Decision Support for Adaptive Human Capital Management: A Machine Learning & Mathematical Programming Framework for Skill-Based Recruitment
Ayelet Dabush, M.Sc. student in the School of Industrial & Intelligent Systems Engineering
Advisors:
Prof. Yossi Bukchin, School of Industrial & Intelligent Systems Engineering, Tel-Aviv University, Israel,
Prof. Hila Chalutz-Ben Gal, The Alexander Kofkin Faculty of Engineering, Bar-Ilan University, Israel
Yariv Tabac, The Extreme Group - HR Tech Company
Abstract:
The nature of work is transforming driven by rapid technological change and the spread of artificial intelligence (AI) and automation. AI is reshaping the labor market and organizational processes by augmenting human skills, automating routine tasks, and enabling new modes of collaboration between humans and intelligent systems. These rapid changes enable greater workforce flexibility, demands new skill sets-both technical and soft skills-and accelerates the transition from traditional one-to-one (candidate-per-job) employment models, to more dynamic, many-to-many skill-based projects. The integration of AI in human resource functions further emphasizes the need for scaling the human capital assessment processes with robust decision support tools to identify required technical and soft skills.
This paper addresses this pivotal shift in employee recruitment toward data-driven, skill-based allocation frameworks that factor both technical and soft skills. The study introduces a novelle analytical framework for skill-based recruitment that combines machine learning and mathematical programming tools. We train multiple classification models on a large dataset of recruiter-labelled historical data, extracting feature embeddings from both candidate résumés and job descriptions. The resulting probability scores are then integrated in mixed-integer optimization models to solve large-scale assignment problems under real-world operational constraints. The experimental design includes over 150 simulation iterations per scenario to evaluate allocation performance and sensitivity across defined hypotheses. Beyond conventional one-to-one integer assignment (candidate-to-job), we operationalize a novel fractional assignment model (candidate-to-project) allowing candidates to partially fulfil multiple project needs, thus reflecting emerging managerial need for flexibility, skill-based and team-level configuration.

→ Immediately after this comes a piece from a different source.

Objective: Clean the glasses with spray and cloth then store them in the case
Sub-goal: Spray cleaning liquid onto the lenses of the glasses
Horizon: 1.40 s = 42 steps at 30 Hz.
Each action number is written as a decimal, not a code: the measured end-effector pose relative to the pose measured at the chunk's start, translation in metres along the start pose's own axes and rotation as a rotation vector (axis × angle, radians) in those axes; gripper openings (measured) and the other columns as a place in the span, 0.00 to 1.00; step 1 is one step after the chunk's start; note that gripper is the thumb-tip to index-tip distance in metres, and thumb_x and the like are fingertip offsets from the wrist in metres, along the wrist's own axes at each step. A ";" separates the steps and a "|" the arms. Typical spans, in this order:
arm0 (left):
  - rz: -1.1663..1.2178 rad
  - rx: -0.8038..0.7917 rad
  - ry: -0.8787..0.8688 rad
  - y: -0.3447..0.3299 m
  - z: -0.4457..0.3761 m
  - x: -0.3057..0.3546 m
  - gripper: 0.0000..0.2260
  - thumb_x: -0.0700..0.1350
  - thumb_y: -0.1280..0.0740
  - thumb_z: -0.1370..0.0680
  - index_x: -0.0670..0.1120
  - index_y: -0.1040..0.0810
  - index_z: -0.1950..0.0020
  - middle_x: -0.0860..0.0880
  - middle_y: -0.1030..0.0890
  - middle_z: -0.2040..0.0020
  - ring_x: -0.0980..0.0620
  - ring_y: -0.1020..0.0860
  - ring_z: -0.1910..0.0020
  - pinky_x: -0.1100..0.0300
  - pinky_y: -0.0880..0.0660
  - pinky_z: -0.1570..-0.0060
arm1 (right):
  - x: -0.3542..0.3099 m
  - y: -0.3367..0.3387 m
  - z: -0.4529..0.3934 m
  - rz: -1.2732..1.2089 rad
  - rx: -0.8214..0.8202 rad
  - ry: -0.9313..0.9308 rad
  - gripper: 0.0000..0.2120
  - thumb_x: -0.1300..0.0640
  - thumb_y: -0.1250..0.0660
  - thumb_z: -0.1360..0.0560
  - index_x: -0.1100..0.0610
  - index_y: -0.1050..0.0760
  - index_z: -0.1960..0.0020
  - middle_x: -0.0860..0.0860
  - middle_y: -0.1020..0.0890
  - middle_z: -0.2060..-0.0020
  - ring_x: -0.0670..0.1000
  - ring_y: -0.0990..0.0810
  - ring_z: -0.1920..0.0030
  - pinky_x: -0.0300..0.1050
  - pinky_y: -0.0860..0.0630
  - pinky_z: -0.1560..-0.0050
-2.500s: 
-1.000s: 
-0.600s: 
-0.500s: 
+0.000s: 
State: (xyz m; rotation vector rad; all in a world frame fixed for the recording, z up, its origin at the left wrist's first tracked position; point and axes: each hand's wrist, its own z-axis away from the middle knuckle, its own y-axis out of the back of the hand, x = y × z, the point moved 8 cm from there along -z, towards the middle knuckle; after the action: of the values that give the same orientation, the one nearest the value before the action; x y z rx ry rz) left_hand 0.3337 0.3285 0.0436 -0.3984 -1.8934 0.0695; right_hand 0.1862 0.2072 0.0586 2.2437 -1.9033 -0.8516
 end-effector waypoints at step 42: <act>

Research findings reveal that transitioning from recruiter-based to skill-based allocation is feasible, as the proposed skill-based model achieves comparable performance across multiple parameters. By comparing the integer and fractional allocation results, the study also demonstrates the boundaries, trade-offs, and practical value of prescriptive, fractional skill-based recruitment strategy for improved workforce management, particularly when technical skills or candidate pool size are high. These results advance the literature by providing a validated framework for optimizing human capital and talent allocation in the rapidly shifting labor market
Bio:
Ayelet Gvili (Dabush) is a Master's student in Industrial Engineering, specializing in Data Science. She holds a Bachelor of Science degree in Industrial Engineering from Tel Aviv University. Ayelet currently works as a Data Scientist at Menora Mivtachim, a leading insurance and financial services company, where she applies data analysis and machine learning techniques to support data-driven decision-making and process optimization.